Feifei Li, University of Utah
Project description: A graduate-level course that will be offered in Fall 2013 on the design and implementation of large data management system kernels. The objective is to integrate features from a relational database engine with some of the new features from NoSQL systems to enable efficient and scalable data management over a cluster of commodity machines.

Mark Liffiton, Illinois Wesleyan University
Project description: TeacherTap is a free, simple classroom-response system built on Google App Engine. It lets students give instant, anonymous feedback to teachers about a lecture or discussion from any computer or mobile device with a web browser, facilitating more adaptive class sessions.

Eni Mustafaraj, Wellesley College
Project description: Topics in Computer Science: Web Mashups. A CS2 course that combines Google App Engine and MIT App Inventor. Students will learn to build apps with App Inventor to collect data about their life on campus. They will use Google App Engine to build web services and apps to host the data and remix it to create web mashups. Offered in the 2013 Spring semester.

Manish Parashar, Rutgers University
Project description: Cloud Computing for Scientific Applications -- Autonomic Cloud Computing teaches students how a hybrid HPC/Grid + Cloud cyber infrastructure can be effectively used to support real-world science and engineering applications. The goal of our efforts is to explore application formulations, Cloud and hybrid HPC/Grid + Cloud infrastructure usage modes that are meaningful for various classes of science and engineering application workflows.

Orit Shaer, Wellesley College
Project description: GreenTouch
GreenTouch is a collaborative environment that enables novice users to engage in authentic scientific inquiry.

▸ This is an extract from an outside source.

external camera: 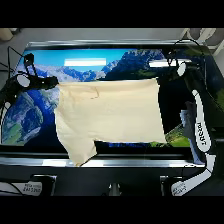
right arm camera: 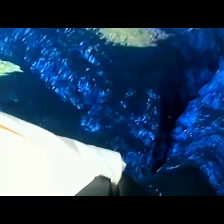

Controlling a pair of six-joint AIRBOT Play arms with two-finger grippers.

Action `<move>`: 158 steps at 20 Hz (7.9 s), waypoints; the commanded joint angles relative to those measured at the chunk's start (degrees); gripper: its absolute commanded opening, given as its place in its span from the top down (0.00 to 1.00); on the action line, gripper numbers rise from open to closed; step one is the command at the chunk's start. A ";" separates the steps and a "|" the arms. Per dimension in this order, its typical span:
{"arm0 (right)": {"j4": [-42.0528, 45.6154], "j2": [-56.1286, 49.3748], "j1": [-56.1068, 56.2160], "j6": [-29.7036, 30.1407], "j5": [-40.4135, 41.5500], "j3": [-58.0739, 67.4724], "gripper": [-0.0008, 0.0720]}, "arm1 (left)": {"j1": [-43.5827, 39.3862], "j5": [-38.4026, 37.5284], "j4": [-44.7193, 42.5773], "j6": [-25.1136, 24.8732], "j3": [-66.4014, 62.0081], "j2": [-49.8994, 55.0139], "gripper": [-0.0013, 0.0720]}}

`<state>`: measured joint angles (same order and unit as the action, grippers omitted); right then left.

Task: Fold the shirts.

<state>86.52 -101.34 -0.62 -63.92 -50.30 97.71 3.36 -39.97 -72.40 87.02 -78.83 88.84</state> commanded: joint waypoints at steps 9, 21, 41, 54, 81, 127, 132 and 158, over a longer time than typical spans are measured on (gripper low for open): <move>-5.20 0.66 0.09 3.96 -27.10 -9.35 0.96 | -0.33 -25.22 -6.49 0.04 14.45 -5.27 0.94; -9.27 10.29 -12.41 8.72 -43.91 -9.81 0.41 | 7.08 -37.53 -2.16 -0.94 16.87 -15.82 0.36; -12.57 18.73 -13.51 12.81 -33.64 -37.05 0.31 | -0.61 -20.09 9.62 0.68 52.92 -26.18 0.68; -18.03 18.05 -13.51 11.02 -27.21 -46.53 0.27 | -0.57 -20.02 9.64 -0.09 52.65 -30.49 0.94; -14.91 -1.22 -3.98 6.67 -14.56 -3.26 0.97 | 2.32 -21.11 8.94 -1.53 1.31 -0.04 0.94; -38.14 18.95 -1.16 8.17 -29.33 -3.15 0.97 | -30.53 -3.19 45.22 -3.69 -8.04 19.23 0.94; -39.45 26.05 1.60 4.79 -28.85 -3.15 0.97 | -36.74 -1.68 55.58 -4.83 -8.81 24.26 0.94; -33.35 3.28 21.99 1.73 -9.88 -3.13 0.03 | 3.45 -20.57 7.19 -5.66 -8.72 -33.53 0.94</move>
<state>44.10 -101.69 28.34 -62.13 -49.47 94.56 6.31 -56.21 -60.47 81.41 -87.72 56.93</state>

It consists of a mobile user interface for capturing data in the field, a web application for data curation in the cloud, and a tabletop user interface for exploratory analysis of heterogeneous data.

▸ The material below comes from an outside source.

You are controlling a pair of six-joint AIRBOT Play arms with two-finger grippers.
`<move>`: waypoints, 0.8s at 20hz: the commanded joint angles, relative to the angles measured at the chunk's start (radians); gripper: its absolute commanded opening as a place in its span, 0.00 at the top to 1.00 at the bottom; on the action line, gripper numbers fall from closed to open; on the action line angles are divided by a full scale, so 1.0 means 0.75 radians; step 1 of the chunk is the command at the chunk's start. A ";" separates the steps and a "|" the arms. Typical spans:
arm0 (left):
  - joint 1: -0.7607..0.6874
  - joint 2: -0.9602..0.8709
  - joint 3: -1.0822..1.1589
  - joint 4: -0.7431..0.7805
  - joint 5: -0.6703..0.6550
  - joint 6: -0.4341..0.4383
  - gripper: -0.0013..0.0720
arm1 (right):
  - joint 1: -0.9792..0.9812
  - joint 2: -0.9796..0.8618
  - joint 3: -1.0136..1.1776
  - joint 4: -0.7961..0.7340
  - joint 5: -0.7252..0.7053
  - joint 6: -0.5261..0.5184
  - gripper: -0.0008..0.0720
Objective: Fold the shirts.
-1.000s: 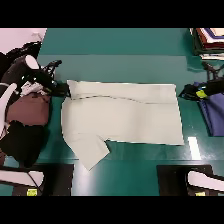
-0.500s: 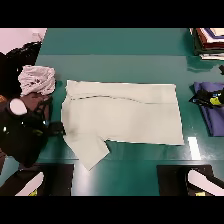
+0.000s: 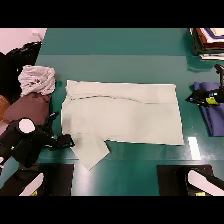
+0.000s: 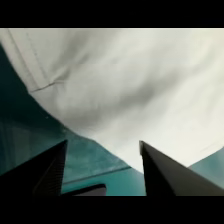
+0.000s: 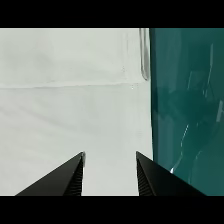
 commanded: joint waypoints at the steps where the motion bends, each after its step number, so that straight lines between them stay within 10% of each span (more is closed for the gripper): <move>1: -0.014 0.004 -0.030 -0.068 0.149 -0.013 0.25 | 0.006 0.001 -0.001 0.001 0.022 0.000 0.47; 2: -0.014 0.004 -0.030 -0.120 0.187 -0.012 0.25 | 0.006 0.001 -0.001 0.000 0.049 0.000 0.47; 5: -0.014 0.004 -0.029 -0.184 0.261 -0.001 0.92 | -0.042 0.008 -0.020 -0.013 0.153 -0.001 0.47; 10: -0.014 0.004 -0.018 -0.192 0.205 0.076 0.95 | -0.298 0.153 -0.350 -0.115 0.235 -0.020 0.45; 12: -0.014 0.005 -0.017 -0.219 0.192 0.125 0.95 | -0.416 0.173 -0.510 -0.166 0.287 -0.020 0.25; 16: -0.014 0.005 -0.017 -0.220 0.195 0.161 0.95 | -0.540 0.171 -0.717 -0.099 0.248 -0.061 0.38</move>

Elliot Soloway, University of Michigan
Project description: WeLearn Mobile Platform: Making Mobile Devices Effective Tools for K-12. The platform makes mobile devices (Android, iOS, WP8) effective, essential tools for all-the-time, everywhere learning. WeLearn’s suite of productivity and communication apps enable learners to work collaboratively; WeLearn’s portal, hosted on Google App Engine, enables teachers to send assignments, review, and grade student artifacts. WeLearn is available to educators at no charge.

Jonathan White, Harding University
Project description: Teaching Cloud Computing in an Introduction to Engineering class for freshmen. We explore how well-designed systems are built to withstand unpredictable stresses, whether that system is a building, a piece of software or even the human body. The grant from Google is allowing us to add an overview of cloud computing as a platform that is robust under diverse loads.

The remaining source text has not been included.